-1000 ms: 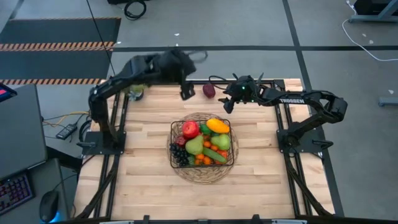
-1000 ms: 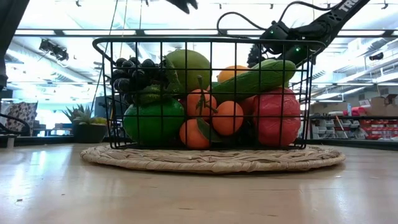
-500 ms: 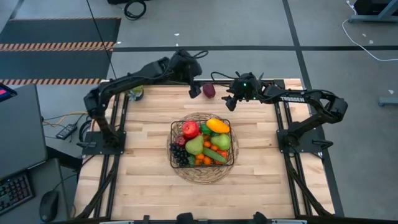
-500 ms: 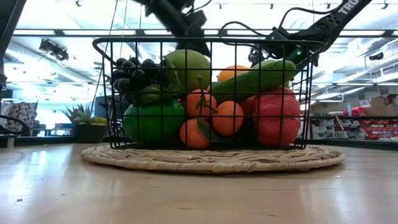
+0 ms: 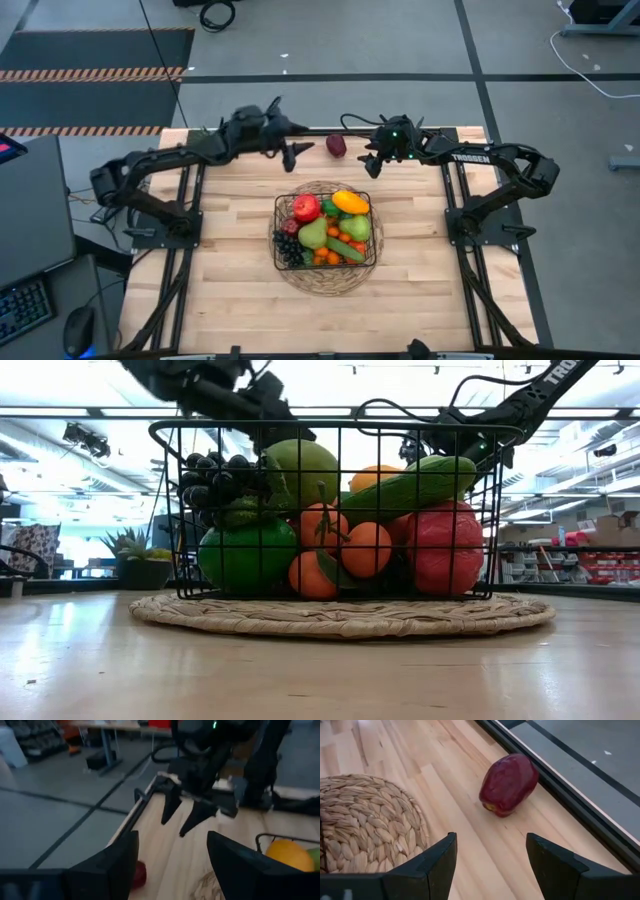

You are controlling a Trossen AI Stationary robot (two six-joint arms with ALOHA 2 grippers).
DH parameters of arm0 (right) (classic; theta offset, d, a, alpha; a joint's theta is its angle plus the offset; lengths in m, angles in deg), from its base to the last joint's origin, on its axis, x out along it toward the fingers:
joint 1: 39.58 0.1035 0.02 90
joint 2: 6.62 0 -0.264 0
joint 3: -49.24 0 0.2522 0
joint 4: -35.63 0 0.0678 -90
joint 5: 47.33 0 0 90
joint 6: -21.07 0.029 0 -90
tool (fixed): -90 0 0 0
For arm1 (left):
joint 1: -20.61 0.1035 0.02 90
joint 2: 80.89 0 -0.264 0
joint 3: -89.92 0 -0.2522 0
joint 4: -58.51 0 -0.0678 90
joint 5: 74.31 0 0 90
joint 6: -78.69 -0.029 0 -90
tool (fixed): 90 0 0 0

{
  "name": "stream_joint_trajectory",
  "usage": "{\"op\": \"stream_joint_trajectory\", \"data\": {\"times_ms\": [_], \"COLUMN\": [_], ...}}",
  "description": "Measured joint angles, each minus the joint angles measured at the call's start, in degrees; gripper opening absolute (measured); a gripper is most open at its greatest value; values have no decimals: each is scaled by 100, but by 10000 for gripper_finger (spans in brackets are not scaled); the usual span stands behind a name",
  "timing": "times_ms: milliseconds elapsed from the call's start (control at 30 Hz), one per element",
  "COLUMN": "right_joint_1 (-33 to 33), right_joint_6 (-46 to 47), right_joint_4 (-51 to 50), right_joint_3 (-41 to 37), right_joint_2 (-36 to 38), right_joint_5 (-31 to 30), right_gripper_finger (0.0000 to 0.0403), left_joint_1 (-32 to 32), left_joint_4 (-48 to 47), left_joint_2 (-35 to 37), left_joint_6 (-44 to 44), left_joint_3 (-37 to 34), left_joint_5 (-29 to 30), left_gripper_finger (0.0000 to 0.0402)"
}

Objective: Build produce basket
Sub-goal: Put the dark red apple into the black wire basket

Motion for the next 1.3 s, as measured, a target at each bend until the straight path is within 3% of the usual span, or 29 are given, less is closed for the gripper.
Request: {"op": "stream_joint_trajectory", "data": {"times_ms": [167, 467, 700, 933, 1300], "right_joint_1": [21, 117, 183, 379, 360], "right_joint_6": [0, -82, -89, -300, -622], "right_joint_4": [-149, -1064, -1260, -2126, -1954], "right_joint_3": [87, 945, 1287, 2245, 2656], "right_joint_2": [-3, -251, -1045, -1889, -2295], "right_joint_5": [-241, -416, -316, -465, -832], "right_gripper_finger": [245, 270, 273, 273, 272], "left_joint_1": [10, 85, 113, 86, 82], "left_joint_4": [1141, 3583, 3682, 3578, 3241], "left_joint_2": [310, 394, 404, 479, 477], "left_joint_6": [409, 1053, 1248, 1318, 1170], "left_joint_3": [-883, -2347, -2476, -2484, -2485], "left_joint_5": [-112, -125, -502, -758, -771], "left_gripper_finger": [238, 236, 235, 230, 212]}}
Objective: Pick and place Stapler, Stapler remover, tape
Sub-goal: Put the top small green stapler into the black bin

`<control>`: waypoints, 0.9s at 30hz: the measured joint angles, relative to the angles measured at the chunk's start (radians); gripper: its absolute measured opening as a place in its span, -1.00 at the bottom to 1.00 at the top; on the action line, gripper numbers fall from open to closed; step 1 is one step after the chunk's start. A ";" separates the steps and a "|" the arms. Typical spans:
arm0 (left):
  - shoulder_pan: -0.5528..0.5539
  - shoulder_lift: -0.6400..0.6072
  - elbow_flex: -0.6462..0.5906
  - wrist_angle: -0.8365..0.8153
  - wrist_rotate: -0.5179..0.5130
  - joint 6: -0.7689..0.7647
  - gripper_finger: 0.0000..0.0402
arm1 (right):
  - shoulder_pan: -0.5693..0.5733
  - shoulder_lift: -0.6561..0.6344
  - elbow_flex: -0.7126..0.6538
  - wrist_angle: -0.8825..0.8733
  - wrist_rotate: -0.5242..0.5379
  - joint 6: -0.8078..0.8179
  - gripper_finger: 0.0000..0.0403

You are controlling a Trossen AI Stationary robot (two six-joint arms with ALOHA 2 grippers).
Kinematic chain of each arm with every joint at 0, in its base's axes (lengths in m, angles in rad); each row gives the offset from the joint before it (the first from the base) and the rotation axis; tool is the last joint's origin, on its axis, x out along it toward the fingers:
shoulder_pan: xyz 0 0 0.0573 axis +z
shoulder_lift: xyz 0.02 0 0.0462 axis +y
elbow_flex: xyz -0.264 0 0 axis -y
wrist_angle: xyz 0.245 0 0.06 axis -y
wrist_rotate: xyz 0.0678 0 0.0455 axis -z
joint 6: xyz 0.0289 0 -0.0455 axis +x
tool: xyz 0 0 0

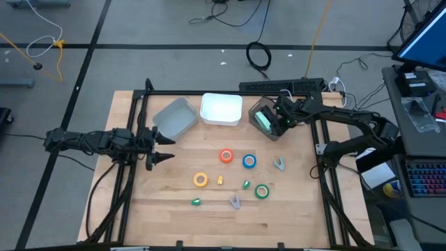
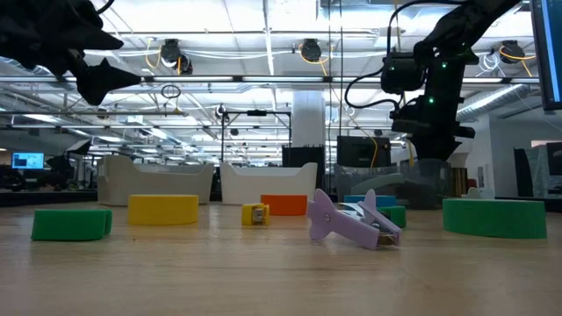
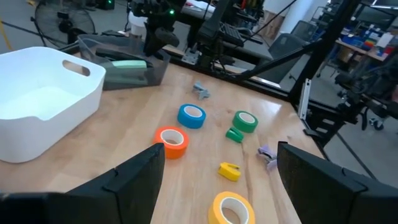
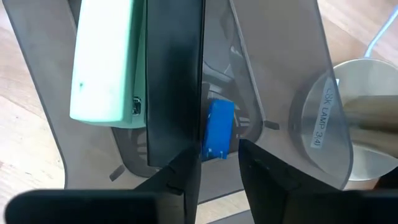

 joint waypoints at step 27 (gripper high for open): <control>0.000 0.001 0.002 -0.002 0.022 -0.073 0.54 | 0.444 -0.269 -0.001 0.588 -0.313 0.079 -0.69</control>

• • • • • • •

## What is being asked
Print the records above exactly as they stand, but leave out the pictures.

## Answer for the task
-1000 ms: 
-1000 ms: 
-500 ms: 
-500 ms: 
+0 ms: 

You are controlling a Trossen AI Stationary robot (two six-joint arms with ALOHA 2 grippers).
DH parameters of arm0 (right) (classic; theta offset, d, a, alpha; a joint's theta is its angle plus the offset; lengths in m, angles in deg), from its base to the last joint's origin, on its axis, x out along it toward the fingers:
joint 1: 39.58 0.1035 0.02 90
joint 2: 6.62 0 -0.264 0
joint 3: -49.24 0 0.2522 0
joint 4: -35.63 0 0.0678 -90
joint 5: 47.33 0 0 90
joint 6: -21.07 0.029 0 -90
tool (fixed): -90 0 0 0
For arm1 (left):
joint 1: -20.61 0.1035 0.02 90
joint 2: 80.89 0 -0.264 0
joint 3: -89.92 0 -0.2522 0
joint 4: -58.51 0 -0.0678 90
joint 5: 74.31 0 0 90
joint 6: -78.69 -0.029 0 -90
tool (fixed): 90 0 0 0

{
  "name": "stream_joint_trajectory",
  "usage": "{\"op\": \"stream_joint_trajectory\", \"data\": {\"times_ms\": [_], \"COLUMN\": [_], ...}}",
  "description": "Measured joint angles, each minus the joint angles measured at the call's start, in degrees; gripper opening absolute (measured); a gripper is most open at its greatest value; values have no decimals: each is scaled by 100, but by 10000 for gripper_finger (spans in brackets are not scaled); the usual span stands behind a name",
  "timing": "times_ms: milliseconds elapsed from the call's start (control at 30 Hz), one per element",
  "COLUMN": "right_joint_1 (-33 to 33), right_joint_6 (-46 to 47), right_joint_4 (-51 to 50), right_joint_3 (-41 to 37), right_joint_2 (-36 to 38), right_joint_5 (-31 to 30), right_gripper_finger (0.0000 to 0.0403), left_joint_1 (-32 to 32), left_joint_4 (-48 to 47), left_joint_2 (-35 to 37), left_joint_6 (-44 to 44), left_joint_3 (-37 to 34), left_joint_5 (-29 to 30), left_gripper_finger (0.0000 to 0.0402)"
}

Objective: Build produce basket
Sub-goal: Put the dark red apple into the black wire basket

Motion for the next 1.3 s, as measured, a target at each bend until the straight path is within 3% of the usual span, or 29 are given, less is closed for the gripper.
Request: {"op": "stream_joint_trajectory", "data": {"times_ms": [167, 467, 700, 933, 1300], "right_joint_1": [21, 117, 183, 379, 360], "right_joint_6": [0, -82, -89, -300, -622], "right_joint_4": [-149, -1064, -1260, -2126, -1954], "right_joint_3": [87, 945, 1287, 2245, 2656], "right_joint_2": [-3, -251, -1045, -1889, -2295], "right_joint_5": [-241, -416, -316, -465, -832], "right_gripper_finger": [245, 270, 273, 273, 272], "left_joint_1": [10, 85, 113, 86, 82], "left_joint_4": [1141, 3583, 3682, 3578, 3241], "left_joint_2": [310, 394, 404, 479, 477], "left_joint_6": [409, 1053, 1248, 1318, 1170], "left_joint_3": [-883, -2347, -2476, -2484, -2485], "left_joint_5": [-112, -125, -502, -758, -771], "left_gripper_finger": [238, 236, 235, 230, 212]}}
Objective: Pick and place Stapler, Stapler remover, tape
Sub-goal: Put the top small green stapler into the black bin

`<control>`: waypoints, 0.9s at 30hz: the measured joint angles, relative to the angles measured at the chunk's start (radians); gripper: its absolute measured opening as a place in its span, -1.00 at the bottom to 1.00 at the top; on the action line, gripper numbers fall from open to closed; step 1 is one step after the chunk's start. A ";" separates the steps and a "|" the arms. Typical spans:
arm0 (left):
  - shoulder_pan: -0.5528..0.5539
  - shoulder_lift: -0.6400..0.6072
  - elbow_flex: -0.6462..0.5906
  - wrist_angle: -0.8365..0.8153
  - wrist_rotate: -0.5179..0.5130
  - joint 6: -0.7689..0.7647
  - gripper_finger: 0.0000..0.0402
arm1 (right):
  - shoulder_pan: -0.5693..0.5733
  - shoulder_lift: -0.6561..0.6344
  - elbow_flex: -0.7126..0.6538
  - wrist_angle: -0.8825..0.8733
  - wrist_rotate: -0.5242..0.5379
  - joint 6: -0.8078..0.8179
  - gripper_finger: 0.0000..0.0403

You are controlling a Trossen AI Stationary robot (two six-joint arms with ALOHA 2 grippers).
Kinematic chain of each arm with every joint at 0, in its base's axes (lengths in m, angles in rad); each row gives the offset from the joint before it (the first from the base) and the rotation axis; tool is the last joint's origin, on its axis, x out along it toward the fingers:
shoulder_pan: xyz 0 0 0.0573 axis +z
shoulder_lift: xyz 0.02 0 0.0462 axis +y
elbow_flex: xyz -0.264 0 0 axis -y
wrist_angle: xyz 0.245 0 0.06 axis -y
wrist_rotate: xyz 0.0678 0 0.0455 axis -z
joint 6: xyz 0.0289 0 -0.0455 axis +x
tool: xyz 0 0 0


 joint waypoints at step 27 (gripper high for open): <control>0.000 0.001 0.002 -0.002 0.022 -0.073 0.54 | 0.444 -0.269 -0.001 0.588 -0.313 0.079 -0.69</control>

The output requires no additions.